Dünyanın en güzel doğal yapılanmalarından birisine sahip olan bu bölgeye egemen
olmak isteyen Asya ve Avrupa egemen güçleri Balkanları ele geçirme
doğrultusunda çok büyük savaşlara girişmişler ve bunların sonucunda da Balkan
ırmaklarından sular kanlı bir kırmızı renkte akmıştır. Balkanların bal gibi
güzel coğrafyası her iki kıtanın egemenlerini bu bölgeye çekmiş ve tarih boyunca
devam edip giden göç olayları nedeniyle ise her zaman bir toplumsal
hareketlilik, Doğu Avrupa bölgesindeki devlet yapılanmalarını sürekli tehdit
ederek savaşlara yol açmıştır. Asya ve Avrupa kıtaları arasında yer alan Doğu
Avrupa, Batı Asya denen komşu bölge ile birlikte göç ve yer değiştirme
olaylarına sahne olduğu için her iki bölgede geçmişten kalan küçük küçük
topluluklar hem Balkanları hem de Kafkasları birer etnik müze haline
getirmiştir.
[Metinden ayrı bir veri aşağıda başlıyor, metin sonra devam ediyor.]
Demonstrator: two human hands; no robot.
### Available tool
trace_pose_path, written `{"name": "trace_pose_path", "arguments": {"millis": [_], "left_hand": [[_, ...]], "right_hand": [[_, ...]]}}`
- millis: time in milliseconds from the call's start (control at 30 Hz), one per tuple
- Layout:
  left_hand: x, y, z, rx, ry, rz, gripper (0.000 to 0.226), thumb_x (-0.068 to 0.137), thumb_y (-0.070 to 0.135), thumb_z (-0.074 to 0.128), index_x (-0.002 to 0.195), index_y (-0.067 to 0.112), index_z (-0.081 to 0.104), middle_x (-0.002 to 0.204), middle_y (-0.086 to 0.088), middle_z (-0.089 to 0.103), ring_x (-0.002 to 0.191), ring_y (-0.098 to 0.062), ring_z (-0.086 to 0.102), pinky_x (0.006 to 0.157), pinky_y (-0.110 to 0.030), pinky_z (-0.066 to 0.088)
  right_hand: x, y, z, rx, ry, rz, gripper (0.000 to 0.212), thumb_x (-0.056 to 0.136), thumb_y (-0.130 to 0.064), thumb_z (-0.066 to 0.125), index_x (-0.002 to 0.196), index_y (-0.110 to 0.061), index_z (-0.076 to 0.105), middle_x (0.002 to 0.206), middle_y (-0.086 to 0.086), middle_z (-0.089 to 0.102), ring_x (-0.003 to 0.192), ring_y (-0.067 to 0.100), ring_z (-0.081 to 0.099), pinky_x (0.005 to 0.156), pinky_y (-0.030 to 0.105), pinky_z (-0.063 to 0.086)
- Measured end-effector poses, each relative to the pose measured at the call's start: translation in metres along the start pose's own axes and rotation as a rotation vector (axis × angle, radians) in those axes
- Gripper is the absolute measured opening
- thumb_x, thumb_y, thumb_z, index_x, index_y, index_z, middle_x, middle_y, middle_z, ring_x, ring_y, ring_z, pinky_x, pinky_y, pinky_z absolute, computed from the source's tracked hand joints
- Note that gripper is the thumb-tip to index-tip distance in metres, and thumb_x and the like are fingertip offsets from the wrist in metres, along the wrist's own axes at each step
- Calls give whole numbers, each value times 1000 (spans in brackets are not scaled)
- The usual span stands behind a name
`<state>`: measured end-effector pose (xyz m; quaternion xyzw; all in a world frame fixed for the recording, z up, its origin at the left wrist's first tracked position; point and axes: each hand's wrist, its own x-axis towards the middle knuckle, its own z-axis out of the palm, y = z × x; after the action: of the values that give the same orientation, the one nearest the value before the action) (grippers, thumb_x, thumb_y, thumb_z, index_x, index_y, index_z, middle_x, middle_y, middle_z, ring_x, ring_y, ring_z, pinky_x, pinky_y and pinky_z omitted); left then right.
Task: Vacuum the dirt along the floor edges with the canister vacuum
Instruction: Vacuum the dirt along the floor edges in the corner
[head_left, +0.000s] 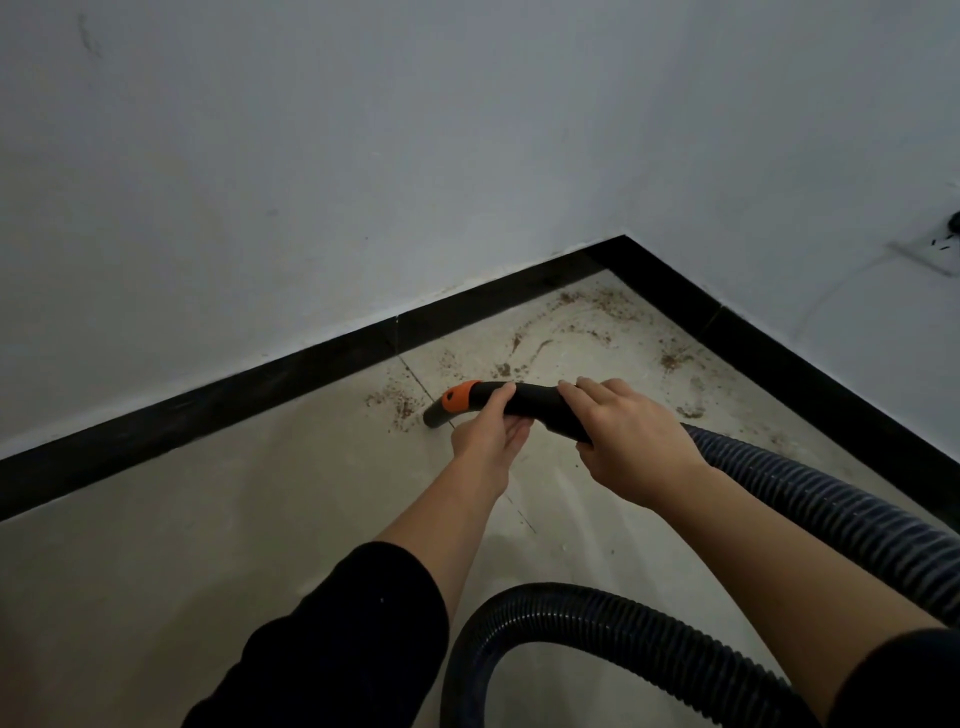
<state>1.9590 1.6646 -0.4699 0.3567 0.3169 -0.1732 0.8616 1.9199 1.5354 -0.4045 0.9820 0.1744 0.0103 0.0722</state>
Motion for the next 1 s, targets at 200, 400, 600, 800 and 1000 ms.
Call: {"name": "trace_pose_path", "arguments": {"millis": [200, 400, 600, 800, 1000], "left_hand": [[5, 2, 1, -10, 7, -5, 32, 88, 17, 72, 112, 0, 60, 97, -16, 70, 82, -17, 69, 63, -19, 54], [8, 5, 3, 4, -18, -11, 36, 89, 19, 71, 118, 0, 60, 97, -14, 70, 82, -15, 68, 62, -18, 54], [10, 6, 3, 22, -37, -16, 39, 90, 21, 69, 121, 0, 58, 100, -14, 69, 82, -14, 67, 63, -17, 54], [11, 6, 3, 29, -31, -23, 42, 91, 22, 69, 124, -1, 57, 110, -17, 69, 82, -14, 67, 63, -17, 54], [11, 6, -1, 24, -23, -27, 39, 90, 21, 69, 121, -1, 58, 112, -19, 68, 84, -16, 67, 72, -20, 54]], "right_hand": [[4, 0, 3, -18, 0, 3, 58, 93, -17, 50, 147, -15, 30, 130, 1, 51, 112, 21, 49, 91, 30, 45], [8, -1, 3, -29, 2, 13, 59, 93, -16, 51, 147, -13, 29, 131, 3, 51, 111, 22, 49, 90, 31, 46], [10, -2, 4, -50, 1, 15, 60, 93, -18, 51, 148, -13, 27, 132, 3, 50, 111, 21, 49, 91, 30, 45], [11, -4, 4, -59, -4, 16, 60, 93, -18, 52, 148, -12, 28, 133, 4, 50, 112, 22, 49, 91, 30, 45], [10, -7, 5, -52, -8, 20, 59, 93, -16, 51, 147, -13, 28, 132, 4, 50, 111, 21, 49, 90, 30, 44]]}}
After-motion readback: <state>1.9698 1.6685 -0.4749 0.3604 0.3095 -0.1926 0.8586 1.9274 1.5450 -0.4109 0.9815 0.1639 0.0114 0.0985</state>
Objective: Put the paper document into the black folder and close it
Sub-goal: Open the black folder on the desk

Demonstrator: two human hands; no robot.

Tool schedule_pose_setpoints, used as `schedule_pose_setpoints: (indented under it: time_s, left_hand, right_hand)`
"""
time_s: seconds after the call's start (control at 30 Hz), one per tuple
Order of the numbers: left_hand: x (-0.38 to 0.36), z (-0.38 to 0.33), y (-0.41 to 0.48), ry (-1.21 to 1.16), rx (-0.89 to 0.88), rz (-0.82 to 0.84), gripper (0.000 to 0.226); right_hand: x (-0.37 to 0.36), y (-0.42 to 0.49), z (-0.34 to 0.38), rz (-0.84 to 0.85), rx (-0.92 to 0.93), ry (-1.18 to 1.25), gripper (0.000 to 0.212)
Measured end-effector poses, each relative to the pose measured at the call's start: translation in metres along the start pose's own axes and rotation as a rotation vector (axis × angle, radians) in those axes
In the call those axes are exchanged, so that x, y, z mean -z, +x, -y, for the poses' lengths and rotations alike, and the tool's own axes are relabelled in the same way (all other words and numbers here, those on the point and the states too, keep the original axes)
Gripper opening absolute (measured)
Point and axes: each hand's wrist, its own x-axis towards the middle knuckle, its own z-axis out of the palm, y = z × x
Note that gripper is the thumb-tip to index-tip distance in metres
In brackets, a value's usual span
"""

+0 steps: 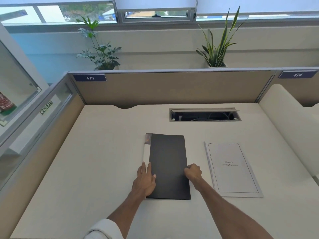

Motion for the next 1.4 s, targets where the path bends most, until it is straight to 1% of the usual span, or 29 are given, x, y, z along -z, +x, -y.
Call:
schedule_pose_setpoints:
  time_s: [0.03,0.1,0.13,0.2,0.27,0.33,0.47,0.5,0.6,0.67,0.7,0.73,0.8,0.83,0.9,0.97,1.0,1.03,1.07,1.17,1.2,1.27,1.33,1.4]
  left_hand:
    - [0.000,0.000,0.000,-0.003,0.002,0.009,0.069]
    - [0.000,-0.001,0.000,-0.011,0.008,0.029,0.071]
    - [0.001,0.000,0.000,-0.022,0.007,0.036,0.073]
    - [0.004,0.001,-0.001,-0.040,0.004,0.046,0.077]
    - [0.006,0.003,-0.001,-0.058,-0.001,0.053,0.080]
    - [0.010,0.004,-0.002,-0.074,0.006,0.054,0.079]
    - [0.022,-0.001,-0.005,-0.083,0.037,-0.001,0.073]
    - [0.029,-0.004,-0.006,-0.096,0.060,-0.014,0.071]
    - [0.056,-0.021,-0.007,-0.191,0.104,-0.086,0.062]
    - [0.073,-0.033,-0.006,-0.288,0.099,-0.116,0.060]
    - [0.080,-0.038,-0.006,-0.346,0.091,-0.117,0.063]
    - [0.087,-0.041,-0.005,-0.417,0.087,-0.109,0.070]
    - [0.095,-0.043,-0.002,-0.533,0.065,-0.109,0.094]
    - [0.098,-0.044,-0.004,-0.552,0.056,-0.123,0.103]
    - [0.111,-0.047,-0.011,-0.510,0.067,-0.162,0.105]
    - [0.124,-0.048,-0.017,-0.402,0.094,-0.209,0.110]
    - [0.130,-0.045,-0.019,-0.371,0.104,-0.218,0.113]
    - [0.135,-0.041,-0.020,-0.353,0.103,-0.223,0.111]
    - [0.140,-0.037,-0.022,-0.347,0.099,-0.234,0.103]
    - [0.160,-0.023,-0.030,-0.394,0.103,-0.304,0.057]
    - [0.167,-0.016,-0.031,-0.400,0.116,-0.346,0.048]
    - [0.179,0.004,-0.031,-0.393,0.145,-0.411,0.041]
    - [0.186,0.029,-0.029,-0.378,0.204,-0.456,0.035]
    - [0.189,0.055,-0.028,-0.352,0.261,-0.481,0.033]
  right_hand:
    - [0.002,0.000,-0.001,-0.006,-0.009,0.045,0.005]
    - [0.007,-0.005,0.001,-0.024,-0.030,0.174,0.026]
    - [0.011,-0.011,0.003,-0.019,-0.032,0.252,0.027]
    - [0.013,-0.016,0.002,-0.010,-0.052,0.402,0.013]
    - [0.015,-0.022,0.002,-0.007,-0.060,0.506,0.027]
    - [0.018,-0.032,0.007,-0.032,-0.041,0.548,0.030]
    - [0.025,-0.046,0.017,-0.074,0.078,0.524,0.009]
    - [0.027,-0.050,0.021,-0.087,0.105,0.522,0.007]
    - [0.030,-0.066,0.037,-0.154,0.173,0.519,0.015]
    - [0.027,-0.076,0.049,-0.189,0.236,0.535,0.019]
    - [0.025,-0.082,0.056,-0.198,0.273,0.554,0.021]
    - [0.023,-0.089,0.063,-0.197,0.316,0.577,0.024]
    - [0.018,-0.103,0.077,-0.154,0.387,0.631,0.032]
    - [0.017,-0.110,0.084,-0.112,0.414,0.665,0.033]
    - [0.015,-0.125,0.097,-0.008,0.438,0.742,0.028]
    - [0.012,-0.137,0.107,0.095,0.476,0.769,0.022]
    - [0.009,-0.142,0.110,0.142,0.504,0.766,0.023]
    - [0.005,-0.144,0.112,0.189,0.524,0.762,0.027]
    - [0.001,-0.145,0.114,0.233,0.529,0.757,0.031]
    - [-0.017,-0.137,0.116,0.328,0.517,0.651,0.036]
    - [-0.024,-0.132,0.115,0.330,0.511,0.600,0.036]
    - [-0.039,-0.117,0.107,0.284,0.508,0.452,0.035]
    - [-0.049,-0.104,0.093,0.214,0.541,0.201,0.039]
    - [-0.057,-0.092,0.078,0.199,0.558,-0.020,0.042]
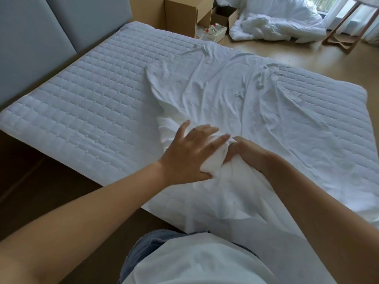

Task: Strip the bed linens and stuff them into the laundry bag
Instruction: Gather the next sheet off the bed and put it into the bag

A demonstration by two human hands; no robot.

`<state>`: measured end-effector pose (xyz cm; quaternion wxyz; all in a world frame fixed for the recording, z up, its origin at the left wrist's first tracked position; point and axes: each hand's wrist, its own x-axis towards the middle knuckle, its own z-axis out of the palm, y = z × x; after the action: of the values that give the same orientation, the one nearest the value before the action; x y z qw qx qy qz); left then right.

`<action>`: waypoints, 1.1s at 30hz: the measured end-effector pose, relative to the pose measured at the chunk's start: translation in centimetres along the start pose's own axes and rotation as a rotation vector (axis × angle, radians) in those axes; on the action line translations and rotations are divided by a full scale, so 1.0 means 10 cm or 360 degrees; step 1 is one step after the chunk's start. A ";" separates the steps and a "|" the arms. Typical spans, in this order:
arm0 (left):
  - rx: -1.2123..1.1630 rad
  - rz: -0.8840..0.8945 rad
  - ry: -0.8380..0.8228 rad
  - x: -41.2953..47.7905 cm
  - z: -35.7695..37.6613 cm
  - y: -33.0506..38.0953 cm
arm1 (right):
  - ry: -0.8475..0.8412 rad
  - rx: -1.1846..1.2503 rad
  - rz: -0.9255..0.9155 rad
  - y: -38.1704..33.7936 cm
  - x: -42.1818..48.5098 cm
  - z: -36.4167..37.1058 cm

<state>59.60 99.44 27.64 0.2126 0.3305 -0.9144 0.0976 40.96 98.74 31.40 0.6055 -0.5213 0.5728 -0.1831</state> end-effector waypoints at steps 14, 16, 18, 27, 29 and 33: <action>-0.1843 -0.1166 -0.1504 0.62 -0.08 -0.51 | 0.0750 -0.1662 -0.0555 0.46 -0.07 0.35; -0.1875 -0.1185 -0.1507 0.71 -0.14 -0.47 | 0.1011 -0.1213 -0.0573 0.42 0.04 0.31; -0.1455 -0.1093 -0.1411 0.76 -0.18 -0.40 | 0.0891 -0.0931 -0.0337 0.33 0.10 0.20; 0.0457 0.0120 -0.0453 0.29 0.00 0.19 | -0.0110 -0.0122 0.0133 0.06 0.15 -0.27; 0.0383 -0.0118 -0.0579 0.39 -0.03 0.25 | -0.0164 -0.0117 0.0268 0.07 0.20 -0.28; -0.0213 -0.0568 -0.1077 0.63 0.06 -0.08 | -0.0009 -0.0498 0.0117 0.12 0.21 -0.10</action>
<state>55.54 95.08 29.96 -0.0663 0.4833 -0.8653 -0.1153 40.19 97.01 29.54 0.5247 -0.5884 0.6115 -0.0679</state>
Bugünkü küreselleşme süreci bir anlamda global Balkanizasyon
olarak tanımlanırken, geçmişten gelen bu sorun bölgenin geleceği ile ilgili ana
mesele olarak yeniden siyasal gündemin tam ortasına oturtulmaktadır. Bölgenin
geçmişten bugüne gelen tarihsel süreci içerisinde her zaman yeni dönemler gündeme
gelmiş ve Doğu Avrupa bu yüzden bir istikrarsızlık adası olarak her zaman öne
çıkmıştır. Balkanlar sorunu Doğu Avrupa bölgesini her zaman canlı bir sorun
haline getirerek, bu bölgede ortaya çıkan yeni yerleşimler, göçler ya da farklı
siyasal yapılanmalar üzerinden dünya konjonktürünün değişmesine giden yolu
açmıştır.
Doğu
Avrupa’nın tarihi geçmişi modern tarihin başlangıcı olarak kabul edilen Milat
yılından itibaren başlatılırsa, merkezi coğrafyada ortaya çıkan Asya ve Avrupa
kökenli bütün büyük siyasal yapılanmaların, Doğu Avrupa bölgesine ulaştığı ya
sınıra gelerek durduğu ya da sınırları geçerek tüm bölgeye egemen bir konuma
geldiği görülmektedir. İnsanlık tarihinin Çin’den başlayarak Hint bölgesine
gelmesi ve daha sonra da merkezi coğrafya üzerinden batı bölgelerine geçiş
yapması sürecinde, Doğu Avrupa bir geçiş bölgesi ya da bir giriş kapısı olarak öne
çıkmaktadır. Çin ve Hint sonrası dönemlerde Asya’nın ortalarından dünya
sahnesine çıkmış olan Türk ve Moğol imparatorluklarının Doğu Avrupa’yı geçerek
Batı Avrupa topraklarına girdikleri ve böylece Pasifik kıyılarından Atlantik
okyanusuna kadar uzanan geniş alanda egemen devletler kurdukları geçmişin
belgelerinde görülmektedir. Sırasıyla İskitler, Hunlar, Avarlar ve Hazarlar
Asya kıtasının ortalarından yola çıkarak Avrupa kıtasının bütününde yayılmaları
ve her gittikleri bölgelerde kendi nüfuslarının bir kısmını oralarda yerleştirmeleri
sayesinde, bugünkü Avrupa kıtasında yaşamını sürdürmekte olan insan
toplulukları ve halkların aslında Asya kökenli olduklarını ortaya koymaktadır. İki
bin yıllık zaman dilimi içerisinde çeşitli siyasal olayların birbiri ardı sıra
gündeme gelmeleri ile belirginlik kazanan Avrupa tarihinin bugünkü yapılanmaya
sahip olmasında, doğudan gelen Asya göçlerinin belirleyici olduğu görülmektedir.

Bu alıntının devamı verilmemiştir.